Antara Pencabutan PE Sawit, Harga CPO, TBS dan Minyak Goreng
Menurut Mulyanto, pencabutan sementara Potongan Ekspor (PE) sawit masih belum efektif mendongkrak harga TBS di tingkat petani. Dengan pencabutan PE tersebut, semestinya hitungan para praktisi, harga TBS akan naik sebesar Rp. 600 per kg. Namun sampai hari dilaporkan harga TBS naik hanya sebesar Rp. 50 – Rp. 125 per kg.

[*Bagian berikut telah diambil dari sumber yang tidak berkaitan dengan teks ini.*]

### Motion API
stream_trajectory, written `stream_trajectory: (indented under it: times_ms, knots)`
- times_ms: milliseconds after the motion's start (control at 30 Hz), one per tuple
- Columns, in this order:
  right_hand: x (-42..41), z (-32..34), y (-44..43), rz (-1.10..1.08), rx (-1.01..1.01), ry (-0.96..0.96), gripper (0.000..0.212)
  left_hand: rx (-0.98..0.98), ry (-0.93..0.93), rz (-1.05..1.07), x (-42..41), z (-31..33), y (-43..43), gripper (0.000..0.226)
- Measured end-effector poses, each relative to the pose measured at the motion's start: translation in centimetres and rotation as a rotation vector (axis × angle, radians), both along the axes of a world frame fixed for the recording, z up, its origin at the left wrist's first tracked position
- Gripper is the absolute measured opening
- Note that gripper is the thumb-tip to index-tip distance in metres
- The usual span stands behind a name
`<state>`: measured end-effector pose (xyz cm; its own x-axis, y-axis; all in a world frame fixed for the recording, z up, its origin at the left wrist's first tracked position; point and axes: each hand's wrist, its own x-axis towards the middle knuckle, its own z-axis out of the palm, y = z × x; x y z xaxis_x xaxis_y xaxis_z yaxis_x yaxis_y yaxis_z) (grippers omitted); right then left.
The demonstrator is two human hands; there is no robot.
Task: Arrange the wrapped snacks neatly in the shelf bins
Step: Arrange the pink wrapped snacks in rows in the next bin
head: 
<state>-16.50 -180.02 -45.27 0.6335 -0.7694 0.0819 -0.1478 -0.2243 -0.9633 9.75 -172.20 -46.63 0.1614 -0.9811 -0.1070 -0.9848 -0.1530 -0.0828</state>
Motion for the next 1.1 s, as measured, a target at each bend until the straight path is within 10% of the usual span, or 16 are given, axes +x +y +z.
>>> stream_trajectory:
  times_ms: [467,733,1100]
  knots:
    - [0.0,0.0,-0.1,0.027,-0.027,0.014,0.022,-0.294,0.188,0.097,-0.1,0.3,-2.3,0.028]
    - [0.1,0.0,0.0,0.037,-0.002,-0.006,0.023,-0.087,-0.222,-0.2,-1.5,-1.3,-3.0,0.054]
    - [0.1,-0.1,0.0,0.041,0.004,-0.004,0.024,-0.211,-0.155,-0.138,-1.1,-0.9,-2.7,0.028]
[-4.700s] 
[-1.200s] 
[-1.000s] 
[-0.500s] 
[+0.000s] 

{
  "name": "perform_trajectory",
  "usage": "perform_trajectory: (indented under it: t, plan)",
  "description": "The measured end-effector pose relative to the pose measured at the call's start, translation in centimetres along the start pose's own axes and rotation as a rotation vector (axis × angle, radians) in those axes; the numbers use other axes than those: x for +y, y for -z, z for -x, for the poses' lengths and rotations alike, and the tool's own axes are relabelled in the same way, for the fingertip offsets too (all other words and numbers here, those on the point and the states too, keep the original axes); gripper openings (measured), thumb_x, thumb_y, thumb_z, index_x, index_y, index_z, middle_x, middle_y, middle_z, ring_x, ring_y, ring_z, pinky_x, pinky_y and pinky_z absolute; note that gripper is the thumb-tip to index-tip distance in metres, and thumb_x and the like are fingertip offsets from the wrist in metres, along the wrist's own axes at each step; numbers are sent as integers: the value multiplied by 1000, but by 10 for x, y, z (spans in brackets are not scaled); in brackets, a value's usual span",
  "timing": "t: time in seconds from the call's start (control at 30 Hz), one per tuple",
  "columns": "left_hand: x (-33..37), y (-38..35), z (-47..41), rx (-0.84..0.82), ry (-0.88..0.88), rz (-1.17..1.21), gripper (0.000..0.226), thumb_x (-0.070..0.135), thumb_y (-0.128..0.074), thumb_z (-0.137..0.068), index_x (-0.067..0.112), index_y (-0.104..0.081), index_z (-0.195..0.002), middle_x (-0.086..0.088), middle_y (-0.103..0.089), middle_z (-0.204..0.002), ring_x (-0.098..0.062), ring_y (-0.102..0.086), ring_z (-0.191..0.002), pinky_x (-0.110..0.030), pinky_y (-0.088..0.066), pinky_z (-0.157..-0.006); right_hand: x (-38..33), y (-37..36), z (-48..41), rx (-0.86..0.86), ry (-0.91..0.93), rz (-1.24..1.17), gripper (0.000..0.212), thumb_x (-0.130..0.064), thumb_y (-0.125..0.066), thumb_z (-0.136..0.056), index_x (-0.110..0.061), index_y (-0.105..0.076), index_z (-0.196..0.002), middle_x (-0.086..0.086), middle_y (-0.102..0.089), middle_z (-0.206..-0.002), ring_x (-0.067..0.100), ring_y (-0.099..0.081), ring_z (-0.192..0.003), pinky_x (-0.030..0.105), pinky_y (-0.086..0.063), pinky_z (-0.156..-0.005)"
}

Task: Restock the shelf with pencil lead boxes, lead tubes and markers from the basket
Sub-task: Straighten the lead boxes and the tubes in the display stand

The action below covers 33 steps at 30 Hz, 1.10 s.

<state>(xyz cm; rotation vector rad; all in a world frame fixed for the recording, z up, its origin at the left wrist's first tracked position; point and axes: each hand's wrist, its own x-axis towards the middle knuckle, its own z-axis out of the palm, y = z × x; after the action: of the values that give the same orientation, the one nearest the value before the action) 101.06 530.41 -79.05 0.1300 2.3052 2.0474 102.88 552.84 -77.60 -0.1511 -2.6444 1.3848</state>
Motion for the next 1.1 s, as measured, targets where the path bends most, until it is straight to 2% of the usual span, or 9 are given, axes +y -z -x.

“Kita perlu cermati betul dinamika harga TBS ini. Jangan sampai pencabutan PE ini hanya dinikmati oleh para eksporter CPO dan tidak merembes kepada petani sawit. Kalau itu yang terjadi, maka kebijakan ini salah sasaran. Pemerintah harus memonitor dan mengevaluasi kebijakan ini secara cermat,” Tutup Mulyanto. (OSY)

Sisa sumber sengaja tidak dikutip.